Location
- 20613 State Route 37 Mount Blanchard, Ohio 45867 United States 40°51′59″N 83°31′5″W﻿ / ﻿40.86639°N 83.51806°W

Information
- Type: Public
- Motto: Every Child, Every Day, Whatever It Takes...
- Established: 1962
- School district: Riverdale Local School District
- NCES School ID: 3904751029092
- Principal: Daniel Evans
- Teaching staff: 15.00 (FTE)
- Grades: 9–12
- Enrollment: 321 (2024–25)
- Student to teacher ratio: 21.40
- Campus type: Rural
- Colors: "Falcon" blue and white
- Athletics conference: Blanchard Valley Conference
- Team name: Falcons
- Rival: Liberty-Benton High School (modern), Arlington High School (traditional)
- Accreditation: Ohio Department of Education
- Website: www.riverdalefalcons.org

= Riverdale High School (Ohio) =

Riverdale High School is a public high school located in Delaware Township near Mount Blanchard, Ohio, United States. The school was established along with the district in 1962 as the result of a consolidation of three school districts: Forest (in Hardin County), Wharton (in Wyandot County) and Mount Blanchard (in Hancock County). It is the only high school in the Riverdale Local School District and is housed in the Riverdale K–12 building, which opened in 2004. The original high school building still stands on campus to act as a centralized office for records, a head start program as well as other school functions.

== History ==
Riverdale High School was established in 1962 with the consolidation of high school students from Forest, Mount Blanchard, and Wharton. The Riverdale Local School District had formed on January 1, 1960, but the three existing K–12 schools remained as they had been for the remainder of that school year and the subsequent 1960–61 and 1961–62 school years until the new high school was built. Voters approved funding for a new high school building in November 1960, to be built on rural land in between the three towns. With the opening of Riverdale High School, the existing schools became K–8 buildings until 1974, when seventh and eighth graders were sent to the Wharton building, which was renamed Riverdale Junior High School.

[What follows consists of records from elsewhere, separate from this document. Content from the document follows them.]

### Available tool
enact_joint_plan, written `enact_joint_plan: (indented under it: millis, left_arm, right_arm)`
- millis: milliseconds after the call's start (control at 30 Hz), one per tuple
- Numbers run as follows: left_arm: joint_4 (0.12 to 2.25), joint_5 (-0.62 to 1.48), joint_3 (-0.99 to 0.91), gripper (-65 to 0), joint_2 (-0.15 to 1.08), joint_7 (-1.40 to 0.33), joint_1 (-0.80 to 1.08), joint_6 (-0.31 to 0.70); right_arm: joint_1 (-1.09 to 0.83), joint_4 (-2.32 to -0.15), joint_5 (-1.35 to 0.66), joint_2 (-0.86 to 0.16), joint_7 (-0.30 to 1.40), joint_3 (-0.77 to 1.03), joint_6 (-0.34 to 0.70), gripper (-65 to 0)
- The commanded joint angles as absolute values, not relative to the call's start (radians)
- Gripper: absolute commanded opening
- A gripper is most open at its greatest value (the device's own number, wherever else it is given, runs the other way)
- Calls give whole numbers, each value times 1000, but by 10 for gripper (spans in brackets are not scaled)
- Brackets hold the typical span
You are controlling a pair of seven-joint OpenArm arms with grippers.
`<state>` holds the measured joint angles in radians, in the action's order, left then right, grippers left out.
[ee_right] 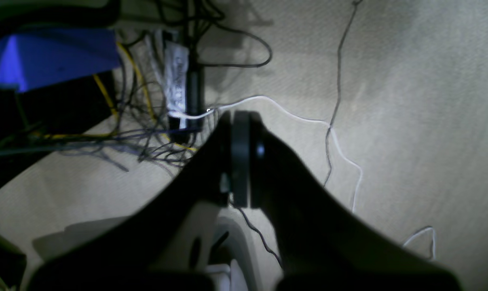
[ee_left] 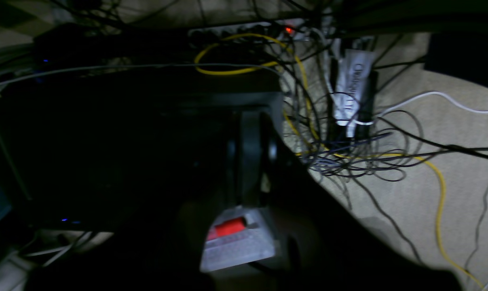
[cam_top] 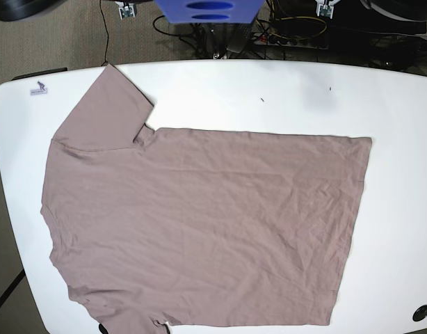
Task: Fold the T-shirt properly
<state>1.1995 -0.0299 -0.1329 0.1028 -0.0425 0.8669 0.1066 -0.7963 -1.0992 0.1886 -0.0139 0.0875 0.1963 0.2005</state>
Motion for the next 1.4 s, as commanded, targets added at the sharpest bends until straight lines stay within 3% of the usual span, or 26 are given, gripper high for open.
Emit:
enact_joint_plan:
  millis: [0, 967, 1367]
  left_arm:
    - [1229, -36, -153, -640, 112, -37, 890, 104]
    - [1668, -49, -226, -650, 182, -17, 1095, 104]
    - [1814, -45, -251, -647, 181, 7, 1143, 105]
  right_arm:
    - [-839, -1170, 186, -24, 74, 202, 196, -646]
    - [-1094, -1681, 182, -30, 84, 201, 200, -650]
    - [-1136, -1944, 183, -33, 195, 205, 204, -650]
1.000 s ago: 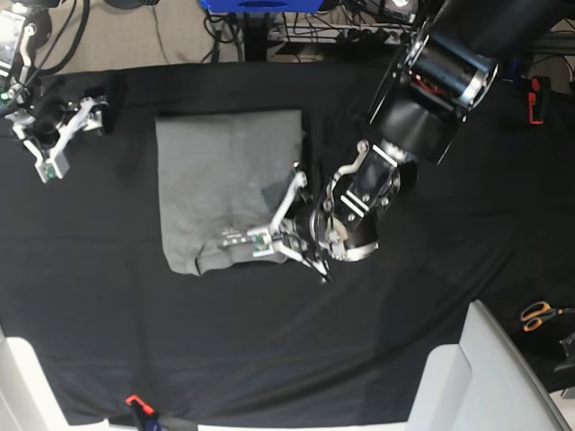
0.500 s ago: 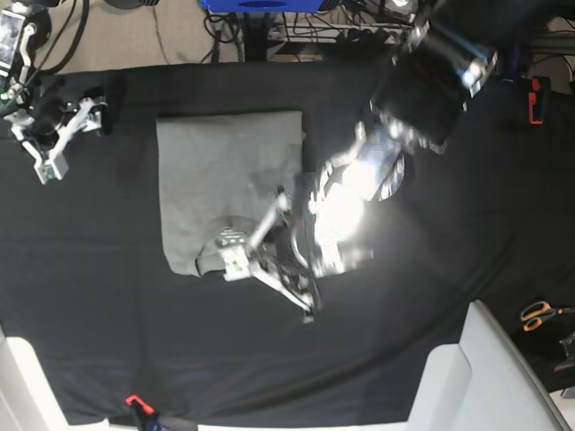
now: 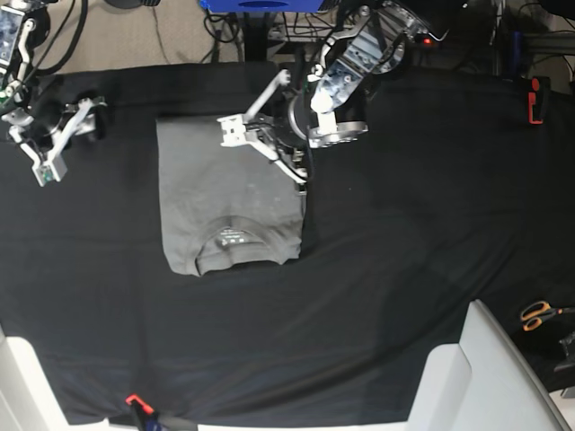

Prior to the consolidation, the three original schools had their own mascots (Forest Rangers, Mt. Blanchard Hurricanes, Wharton Dragons), fight songs, and alma maters. To eliminate arguments as to which of these to keep for the newly established high school, then music teacher Russell E. Willeke was asked to pen new, contemporary songs. His original composition and lyrics remain the student body's official fight song to this day.

Riverdale High School moved to its current home in January 2004 when the new Riverdale K–12 building was completed on the high school campus. The 1962 high school building was retained for other uses, such as board offices, Head Start, and other district programming.

==Athletics==
Riverdale's athletic teams are known as the Falcons. School colors are Riverdale's own shade of royal blue (commonly referred to as "Falcon blue") and white with trims of silver used to accent uniforms and logos. The Riverdale student body considers their sports rival to by Liberty-Benton High School, although their traditional rival is Arlington High School, located just 15 minutes away. The Riverdale campus includes a stadium for football and soccer with an all-weather track, a baseball field, softball field, and practice fields for football and soccer, that are also used by the marching band.

Riverdale was previously a co-founding member of the North Central Conference (NCC) from 1962 until joining the Blanchard Valley Conference (BVC) in 2014. Riverdale was originally part of a group of ten schools that were going to form the Northern 10 Athletic Conference (N10) in 2014–15, ultimately causing the dissolution of the North Central Conference. However, in April 2013, Riverdale was invited to join the BVC, which is primarily made up of other schools located in Hancock County, and accepted the invitation.